PROBLEM
Nothing in the listing should differ in your copy; retype it all exactly.

INFORMATION PROVIDED
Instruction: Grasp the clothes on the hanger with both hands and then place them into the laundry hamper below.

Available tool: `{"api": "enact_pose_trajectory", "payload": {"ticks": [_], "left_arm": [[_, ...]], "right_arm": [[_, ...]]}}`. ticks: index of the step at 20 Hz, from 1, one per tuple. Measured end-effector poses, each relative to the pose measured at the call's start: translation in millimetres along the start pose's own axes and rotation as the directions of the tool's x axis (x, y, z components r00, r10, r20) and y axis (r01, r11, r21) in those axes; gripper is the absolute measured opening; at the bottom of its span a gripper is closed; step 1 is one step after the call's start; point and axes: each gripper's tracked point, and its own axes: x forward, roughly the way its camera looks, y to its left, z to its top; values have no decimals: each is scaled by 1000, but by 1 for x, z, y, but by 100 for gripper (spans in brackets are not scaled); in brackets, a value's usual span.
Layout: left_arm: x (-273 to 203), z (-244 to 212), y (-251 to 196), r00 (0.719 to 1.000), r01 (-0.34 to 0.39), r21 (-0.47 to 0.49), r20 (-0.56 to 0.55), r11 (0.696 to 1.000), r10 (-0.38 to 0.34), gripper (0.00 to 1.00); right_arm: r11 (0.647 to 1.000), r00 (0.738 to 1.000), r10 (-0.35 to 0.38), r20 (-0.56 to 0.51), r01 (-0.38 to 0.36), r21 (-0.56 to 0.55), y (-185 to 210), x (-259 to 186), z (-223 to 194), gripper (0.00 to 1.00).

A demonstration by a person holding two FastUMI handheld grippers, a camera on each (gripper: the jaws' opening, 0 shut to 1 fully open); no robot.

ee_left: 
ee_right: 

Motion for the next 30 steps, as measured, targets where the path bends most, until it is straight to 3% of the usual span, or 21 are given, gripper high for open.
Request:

RESULT FOR THIS TASK
Instruction: Grasp the clothes on the hanger with both hands and then place them into the laundry hamper below.

Available tool: `{"api": "enact_pose_trajectory", "payload": {"ticks": [_], "left_arm": [[_, ...]], "right_arm": [[_, ...]]}}`. ticks: index of the step at 20 Hz, from 1, one per tuple. Measured end-effector poses, each relative to the pose measured at the call's start: translation in millimetres along the start pose's own axes and rotation as the directions of the tool's x axis (x, y, z components r00, r10, r20) and y axis (r01, r11, r21) in those axes; gripper is the absolute measured opening; at the bottom of its span a gripper is closed; step 1 is one step after the call's start; point and axes: each gripper's tracked point, and its own axes: x forward, roughly the way its camera looks, y to its left, z to its top; values have no decimals: each is scaled by 1000, but by 1 for x, z, y, but by 100 for gripper (spans in brackets are not scaled); in brackets, a value's usual span.
Layout: left_arm: x (-273 to 203), z (-244 to 212), y (-251 to 196), r00 (0.719 to 1.000), r01 (-0.34 to 0.39), r21 (-0.47 to 0.49), r20 (-0.56 to 0.55), r11 (0.696 to 1.000), r10 (-0.38 to 0.34), gripper (0.00 to 1.00); right_arm: r11 (0.647 to 1.000), r00 (0.738 to 1.000), r10 (-0.35 to 0.38), r20 (-0.56 to 0.51), r01 (-0.38 to 0.36), r21 (-0.56 to 0.55), y (-185 to 210), x (-259 to 186), z (-223 to 194), gripper (0.00 to 1.00).

A demonstration by a person holding two FastUMI handheld grippers, a camera on each (gripper: the jaws' opening, 0 shut to 1 fully open); no robot.

ee_left: 
ee_right: 

Motion for the next 30 steps, as measured, targets where the path bends most, until it is straight to 3% of the usual span, or 21 are given, gripper high for open.
Request:

The exercise has been answered in full.